Update: Updated the demonstration. The karlhash function requires MCE 1.828 to be released soon.

After responding to karlgoethebier's post, realized that I wasn't incrementing the $bc_pair_num field. Running parallel may become important when the operation is complex and requires extra CPU time which is not the case here. For learning reasons, made this demo simply to better understand parallelization for this use case. Thank you. Also credits to several monks whom have responded with elegant solutions, which I borrowed in making this demonstration.

# to run
perl demo.pl haukex
perl demo.pl karlary
perl demo.pl karlseq
[download]

Today, enjoyed writing Perl code.

#!/usr/bin/env perl

# Re^2: search for particular elements of hash with multiple values
# http://www.perlmonks.org/?node_id=1188488

use strict;
use warnings;
use feature qw ( say );

use MCE::Loop;

use constant {
    _FOWPRIM => 0, _REVPRIM => 1, _BC_PAIR => 2, _BC_PNUM => 3
};

# Note: The karlhash function requires MCE 1.828 to be released soon.

sub usage {
    warn "usage: $0 ( haukex | karlary | karlhash | karlseq )\n\n";
    exit 1;
}

my $func_name = shift || usage();

usage() unless __PACKAGE__->can($func_name);

my $max = 1000000;

my $data =
  [ 'AGCTCGTTGTTCGATCCA', 'GAGAGATAGATGATAGTG', 'TTTT_CCCC', 0 ];

our %barcode_hash = map { $_ => $data } 1 .. $max - 2;

$barcode_hash{ ($max - 1) } =
  [ 'AGCTCGTTGTTCGATCCA', 'GAGAGATAGATGATAGTG', 'TTTT_AAAA', 0 ];

$barcode_hash{ ($max) } =
  [ 'AGCTCGTTGTTCGATCCA', 'GAGAGATAGATGATAGTG', 'TTTT_AAAA', 0 ];

our $barcode_pair_35 = 'TTTT_AAAA';

$| = 1;

{
    no strict qw ( refs );
    my @found = $func_name->();

    # increment the bc_pair_num field
    $barcode_hash{$_}[_BC_PNUM]++ for @found;

    # display summary and found keys
    printf "Found %d keys\n", scalar @found;
    say join ', ', sort { $a <=> $b } @found;
}

exit(0);

sub haukex {
    # Serial code.
    my @found;

    for my $key (1 .. $max) {
        if ($barcode_hash{$key}[_BC_PAIR] eq $barcode_pair_35) {
            say "Found at $key";
            push @found, $key;
        }
    }

    return @found;
}

sub karlary {
    # Workers receive next array chunk.

    MCE::Loop::init {
        max_workers => 4
    };

    my @found = mce_loop {
        my ($mce, $chunk_ref, $chunk_id) = @_;
        for my $key ( @$chunk_ref ) {
            if ($barcode_hash{$key}[_BC_PAIR] eq $barcode_pair_35) {
                MCE->say("Found at $key, chunk_id: $chunk_id");
                MCE->gather($key);
            }
        }
    }
    1 .. $max;

    MCE::Loop::finish();

    return @found;
}

sub karlhash {
    # Workers receive next array chunk.

    MCE::Loop::init {
        max_workers => 4
    };

    # Must have MCE 1.828 or later to run this demonstration.
    # See http://www.perlmonks.org/?node_id=1188593 for a faster
    # solution using hashref as input by spawning workers early.
    # That will run better on the Windows platform.
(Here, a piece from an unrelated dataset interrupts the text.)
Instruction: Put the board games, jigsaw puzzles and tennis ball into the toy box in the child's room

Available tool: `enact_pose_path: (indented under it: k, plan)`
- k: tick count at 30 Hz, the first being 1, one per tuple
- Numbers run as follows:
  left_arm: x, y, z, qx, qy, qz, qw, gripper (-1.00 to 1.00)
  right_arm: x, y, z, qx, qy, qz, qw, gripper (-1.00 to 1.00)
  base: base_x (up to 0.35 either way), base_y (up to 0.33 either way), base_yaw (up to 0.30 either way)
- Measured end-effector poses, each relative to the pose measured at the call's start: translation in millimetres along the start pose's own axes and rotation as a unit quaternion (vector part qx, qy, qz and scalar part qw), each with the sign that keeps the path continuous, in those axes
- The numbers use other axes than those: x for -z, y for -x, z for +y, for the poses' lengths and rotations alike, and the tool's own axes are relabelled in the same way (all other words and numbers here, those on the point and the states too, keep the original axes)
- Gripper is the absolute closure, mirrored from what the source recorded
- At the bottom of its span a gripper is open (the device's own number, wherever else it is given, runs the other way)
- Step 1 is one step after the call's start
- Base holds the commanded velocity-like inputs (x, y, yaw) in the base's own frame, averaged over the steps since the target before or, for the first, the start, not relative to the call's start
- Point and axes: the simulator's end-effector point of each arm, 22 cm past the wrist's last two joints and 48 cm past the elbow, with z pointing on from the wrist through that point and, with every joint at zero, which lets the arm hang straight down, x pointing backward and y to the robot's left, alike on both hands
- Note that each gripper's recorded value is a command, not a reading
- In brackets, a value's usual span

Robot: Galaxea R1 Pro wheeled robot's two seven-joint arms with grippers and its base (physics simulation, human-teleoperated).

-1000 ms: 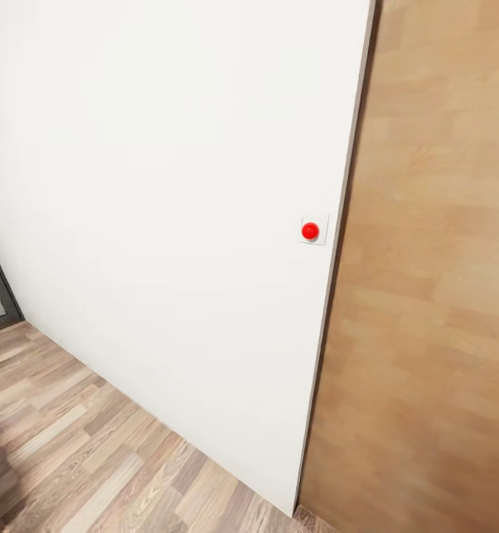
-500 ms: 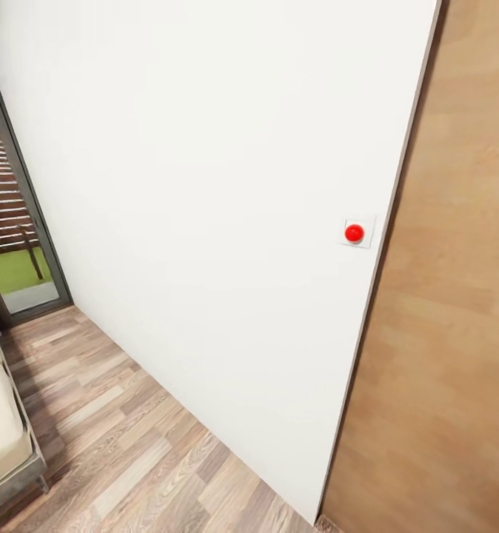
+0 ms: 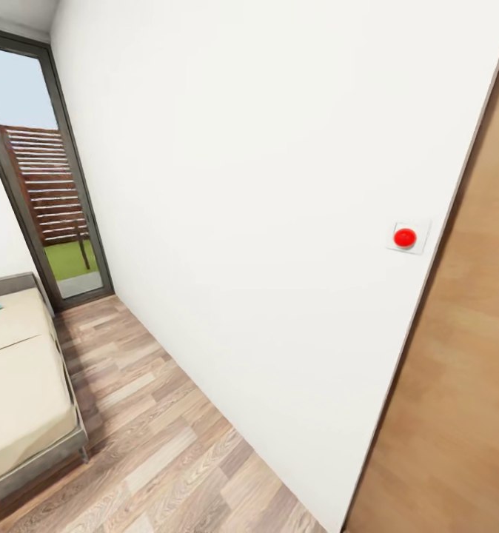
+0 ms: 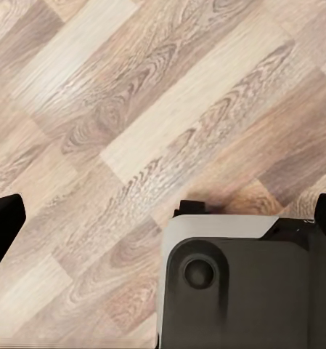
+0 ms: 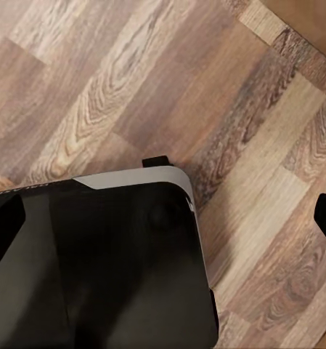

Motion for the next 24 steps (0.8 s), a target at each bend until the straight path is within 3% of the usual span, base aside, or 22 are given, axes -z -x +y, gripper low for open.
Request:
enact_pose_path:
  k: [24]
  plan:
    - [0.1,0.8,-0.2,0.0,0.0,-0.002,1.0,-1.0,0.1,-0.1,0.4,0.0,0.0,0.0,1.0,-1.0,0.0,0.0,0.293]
    my @found = mce_loop {
        my ($mce, $chunk_ref, $chunk_id) = @_;
        for my $key ( keys %{ $chunk_ref } ) {
            if ($chunk_ref->{$key}[_BC_PAIR] eq $barcode_pair_35) {
                MCE->say("Found at $key, chunk_id: $chunk_id");
                MCE->gather($key);
            }
        }
    }
    \%barcode_hash;

    MCE::Loop::finish();

    return @found;
}

sub karlseq {
    # Workers receive next sequence 'begin' and 'end' boundaries.

    MCE::Loop::init {
        max_workers => 4, bounds_only => 1
    };

    # The bounds_only option applies to sequence which means for
    # workers to compute the begin and end boundaries only and
    # not the items in between. The result is lesser overhead.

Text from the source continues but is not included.